初登校.6
「新入生の皆さん。どうもこんにちは」
私より高い所から発せられる男の声。
ハキハキと話すその声は、自信と誠実さが溢れていた。
「僕は、満天星学園前生徒会副会長二年の佐藤 光輝と申します」
少し改まって言うけれど、声のトーンが変わらない事から重々しくなく、むしろさっぱりとした印象を受けた。
生徒会の事は少し知っている。前にキリが、学校の事を教えてくれたときに出てきた単語。
確か学校生活を送る上で問題点や課題などを改善・解決し生徒をまとめる組織のこと。そのことについて思い出していると
「まずは、ご入学、誠におめでとうございます」
静けさが後を引き、風の音さえ緩やかに靡く。
ただ一つのその声を招き入れるかのように。
「桜の花も美しく咲きそろい、やわらかな春風に心華やぐ好季節を皆さんと迎える事ができ嬉しく思います」
爽やかに語られる時候の挨拶。
親しみ深く自然な挨拶に周囲がざわめき、何故か所々で黄色い声が発せられてる。
しかし次の言葉でそれが消えた。
「ですが、まだ中学から高校への移り変わりを激しく感じ、心がまだ追いついていないという方も居ると思います。

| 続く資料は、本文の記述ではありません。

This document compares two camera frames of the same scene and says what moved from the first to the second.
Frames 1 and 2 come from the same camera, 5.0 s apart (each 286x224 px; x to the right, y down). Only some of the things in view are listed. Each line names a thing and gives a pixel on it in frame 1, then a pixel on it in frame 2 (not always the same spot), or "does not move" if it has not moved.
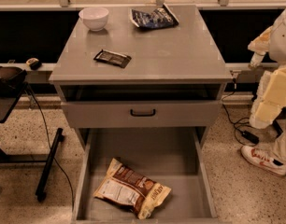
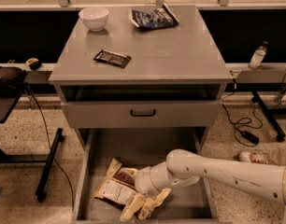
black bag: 7,80 does not move
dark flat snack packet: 119,59 does not move
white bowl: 94,17 does not move
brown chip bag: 125,186 does not move
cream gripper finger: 279,90 → 134,205
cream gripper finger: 264,115 → 147,208

」
ここまで来るときに一つ疑問に思った事がある。
それは外に居る人数の多さ。
元々クラス表が張り出されている掲示板の周りにけっこう人がいた。自分のクラスを把握したらすぐに学校の中へと移動するため、少なくても外に居る人数が増え続けることはない。なのに実際はどんどんと足音が増えていっている。
「僕もでした。緊張で小刻みに足が震え、不安で呼吸が上手に出来ませんでした。なので、皆さんの気持ちはよく分かります。」
空気が変わる。ピンと張り詰めていた空気が少しずつ和らいでいくのを肌で感じた。
「なので、一つ僕なりの緊張や不安への必勝法を教えます」
再び静寂が場を支配する。でもさっきの静けさとは違う雰囲気が漂う。
「それは、人に頼ることです。一人で抱え込むと周りが見えなくなり、ただそこにずっと立ち止まってしまいます。ですがもし、周りに同じ境遇で同じ悩みを持つ人が居たらどうでしょう。"周りを見なくても"いいんです。そっと手を伸して見て下さい。きっとあなたのその手を握ってくれる人が現れます。」
胸にモヤモヤとした霧がかかり、"右手"を強く握る。
早くなる自分の鼓動を聞きながら、必死に意識をそれに逸らす。
「…………もし、それでもあなたの手が伸ばし続けているのならば、必ず僕がその手を掴みましょう」
強い風が肌に当たり、後ろから押されるように吹き通る。
少しだけ体が浮きバランスが崩れる。倒れないように両手を使い、近くの木に身を寄せた。
咄嗟に白杖を離してしまい、近くで倒れる音がする。
「少し長く話し過ぎましたね。まあ要するに、何か困ったときがあったらいつでも僕らに頼って下さい。以上です」
一人の足音が小気味良く響く。ゆっくりと、しかし歩みをけっして止めないようなそんな力強い音に聞こえた。
私も早く移動しようと木から身を離そうとしたとき、全体から声が弾けた。
「何あの人!! すごく良い人じゃない?!」
「うううっ……少し泣いちゃった」
「やべぇ鳥肌がとまんねぇー。てか、あの人何者だよ……俺の心がすっかり晴れちまった」
「あんなすげぇー人が副会長だったんだなー……あれ、あんな人中学のときに居たっけ?」
ちょっとした炊き出し現場のような騒ぎに少し驚く。
確かに心をかゆがらせる言葉はあった。でも……。
「……あのッこれ! あなたのです……よね……?」
弱々しい声が思考を断ち切る。いつの間にか、すぐ近くに人が居たらしい。
「……そう……私の…………ありがと」
どうやら転がっていた私の白杖を拾ってくれたみたい。
お礼を言いながら手を前に出す。
「!そっか、よかったぁー。……あッ……えっとわたしもね……この学校に入学するの」
それぐらい分かると思いながら白杖を受け取る。
さすがに校内の中で、しかも同い年ぐらいの子を前に他校の生徒かと疑わない。
「だから……えっと……もしよろしければ……わたしとッ」
「お~い。なにやってんの? 遅れるよ!」
「あッちょ、ちょっと待ってて! あのッ……え、居ない?!」
遅れるという言葉に少し焦る。只でさえ歩くのが遅いのにこれ以上時間を浪費できない。
正面玄関へと歩きながら、あの爽やか男とさっきの子を重ねる。
やっぱりと腑に落ち、足取りが少し軽くなった。